The fun is in the escalation. What starts like a normal promo interview quickly flips into a chaotic on-page moment, with the surrounding YouTube environment becoming the canvas for the film’s tone. It is not just a trailer. It is a takeover that behaves like a scene.

When the page is the stage

The mechanic is simple to understand and hard to ignore. The interview drives the narrative, but the “takeover” is the real payload. The experience makes YouTube feel temporarily owned by the movie, which is exactly what you want on launch week when everything competes for attention.

It also sidesteps the usual ad fatigue problem. People do not feel like they are being “served” something. They feel like they discovered a disruption, and discovery is what drives sharing.

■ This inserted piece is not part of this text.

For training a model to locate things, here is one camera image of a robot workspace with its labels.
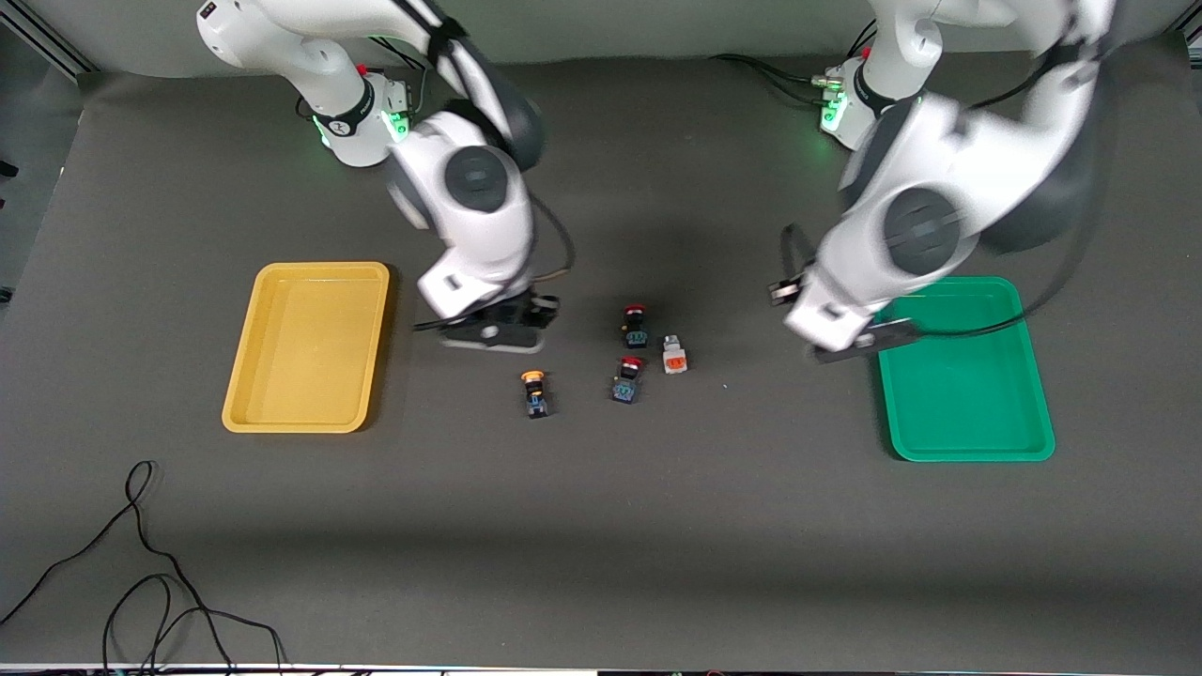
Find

In blockbuster entertainment marketing, interactive takeovers work best when they turn passive viewing into a moment of viewer control that still feels native to the platform.

Why interruption works better than interruption marketing

Most pre-roll is an interruption that people resent. This is an interruption that people watch because it is designed as entertainment first. The twist is that the platform is part of the joke, so the format is the message. It also gives viewers a clean decision point. Keep watching because it is funny. Close it because you are not interested. Either way, the brand moment is delivered fast.

Extractable takeaway: If you must interrupt, make the interruption itself entertaining and easy to exit, so attention feels chosen instead of imposed.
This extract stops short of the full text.